Saturday, May 29, 2010

Feast of the Most Holy Trinity (Gospel: John 16:12-15) Created out of love

One of the most beautiful experiences we can have in this life is to fall in love. I’m sure most people here have been in love at least once. I have too, and it is a wonderful experienec although it can also be difficult. As you know, it is the kind of experience that you want to last forever, but it doesn’t. It passes. Lovers always want to be with each other, and have eyes for no one but each other. I suppose God made us this way so that we would be drawn to each other and commit to each other, in order that the human race would keep going.

The strange thing is that even though being in love is such a powerful experience, it is hard to say exactly what it is. It is a very mysterious thing. As it says in the Song of Songs: ‘Love is strong as death, passion as cruel as the grave’ (SS 8:6). It is so powerful and at the same time it is always just out of reach.

One thing we do know, is that love comes from God. God is the first lover and the greatest lover. What we experience when we fall in love and later hopefully when we grow in the deeper stages of love, this is just the tiniest glipse of what comes from God. We only have the experience of love because God gives it to us, and we are being invited to go deeper into a relationship of love all the time. The love that two people experience between each other is just a tiny reflection of the love that comes from God.

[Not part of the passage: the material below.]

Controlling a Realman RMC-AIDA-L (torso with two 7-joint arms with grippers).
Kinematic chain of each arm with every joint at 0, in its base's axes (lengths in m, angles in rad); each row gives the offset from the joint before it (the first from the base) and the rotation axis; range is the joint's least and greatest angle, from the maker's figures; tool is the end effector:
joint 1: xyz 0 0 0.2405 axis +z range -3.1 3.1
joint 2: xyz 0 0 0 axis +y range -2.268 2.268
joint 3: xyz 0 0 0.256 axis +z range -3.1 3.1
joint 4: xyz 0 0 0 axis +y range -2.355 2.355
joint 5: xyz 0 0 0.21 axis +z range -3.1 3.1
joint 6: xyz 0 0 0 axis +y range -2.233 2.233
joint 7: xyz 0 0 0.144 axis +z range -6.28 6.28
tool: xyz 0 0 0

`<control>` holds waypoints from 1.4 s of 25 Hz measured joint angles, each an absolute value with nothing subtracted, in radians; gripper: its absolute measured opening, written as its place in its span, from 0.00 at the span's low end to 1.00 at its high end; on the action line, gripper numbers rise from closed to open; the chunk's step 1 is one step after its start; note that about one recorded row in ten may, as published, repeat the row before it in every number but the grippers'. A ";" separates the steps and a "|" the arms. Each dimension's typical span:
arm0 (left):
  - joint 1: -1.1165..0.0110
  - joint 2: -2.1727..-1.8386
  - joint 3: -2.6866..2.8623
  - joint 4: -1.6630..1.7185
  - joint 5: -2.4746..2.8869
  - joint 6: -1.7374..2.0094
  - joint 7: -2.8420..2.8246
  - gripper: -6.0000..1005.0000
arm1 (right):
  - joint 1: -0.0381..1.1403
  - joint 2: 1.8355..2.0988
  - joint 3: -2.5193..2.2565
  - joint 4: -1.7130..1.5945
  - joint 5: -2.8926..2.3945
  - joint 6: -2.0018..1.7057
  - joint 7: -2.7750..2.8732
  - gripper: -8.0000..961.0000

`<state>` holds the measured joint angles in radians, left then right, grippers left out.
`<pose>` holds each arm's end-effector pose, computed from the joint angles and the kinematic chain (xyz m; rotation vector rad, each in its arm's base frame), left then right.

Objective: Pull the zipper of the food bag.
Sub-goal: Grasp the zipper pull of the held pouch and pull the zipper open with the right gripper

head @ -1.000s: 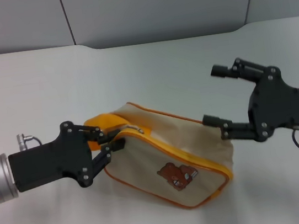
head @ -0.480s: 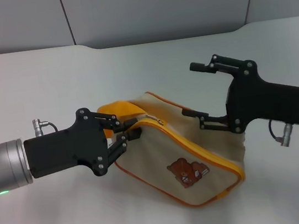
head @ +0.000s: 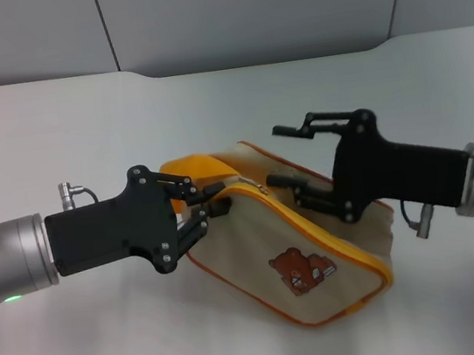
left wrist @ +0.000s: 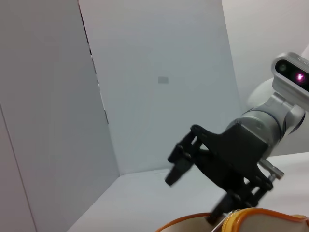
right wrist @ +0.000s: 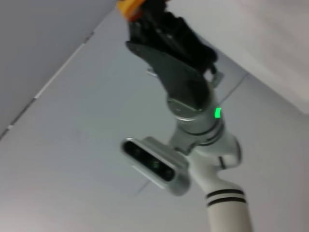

Love also wants to share everything. Two people in love will share everything with each other. This is how we came to be here in the first place. The love that the Holy Trinity lives—a relationship of total and intense self-giving love—overflows to us. If you are ecstatically happy about something, you naturally want to share it with someone, or with lots of people. God wanted to share his intense joy and so He created everything, the spirit world and then human beings, in order that we could also experience and enjoy that same love. The fact that we are created last—according to Genesis—is a way of saying that we were the most important thing that God created. We are God’s masterpiece, because we resemble him more than anything else He created.

However, in order for us to be able to love, God also had to make us free, so that we could freely choose to love or not, to reject God or not, because you cannot force love out of someone, it has to come freely. So now we have this bizarre situation where we are created to enjoy the love of God, which we will experience fully in heaven, but we also have the freedom to reject it.

I’m often amazed at the amount of parents who tell me in great distress about a child, or children who have rejected them. They cannot understand why. They did everything they could for their children and then their children turned their back on them. It happens quite often. We also do this with God. God offers us everything and gives us everything, but we can still reject him and people do.

I think that must have been one of the most difficult things in the life of Jesus, knowing that some people would still reject him, in spite of the terrible sufferings he was going through to gain the possibility of eternal life for us. His death and resurrection re-opened the way to heaven for us, but we can still reject it.

The fact that we are here at all is a reminder of what the Holy Trinity is, a relationship of total self-giving love. A married couple is a reflection of what God is, because out of the complete self-giving of a man and a woman there is the potential for another person to be created. The love between the Father and the Son is another person: the Holy Spirit. It is a reminder of the extraordinary role that all of you married couples have in raising your families. In giving of yourselves to each other and for your children, you are mirroring what God does. So the next time you are exhausted with the demands of your relationship or your children, remember this: Difficult and all as it can be, you are imitating what God does, which means that you are called to something extraordinary.

The human being is God’s masterpiece.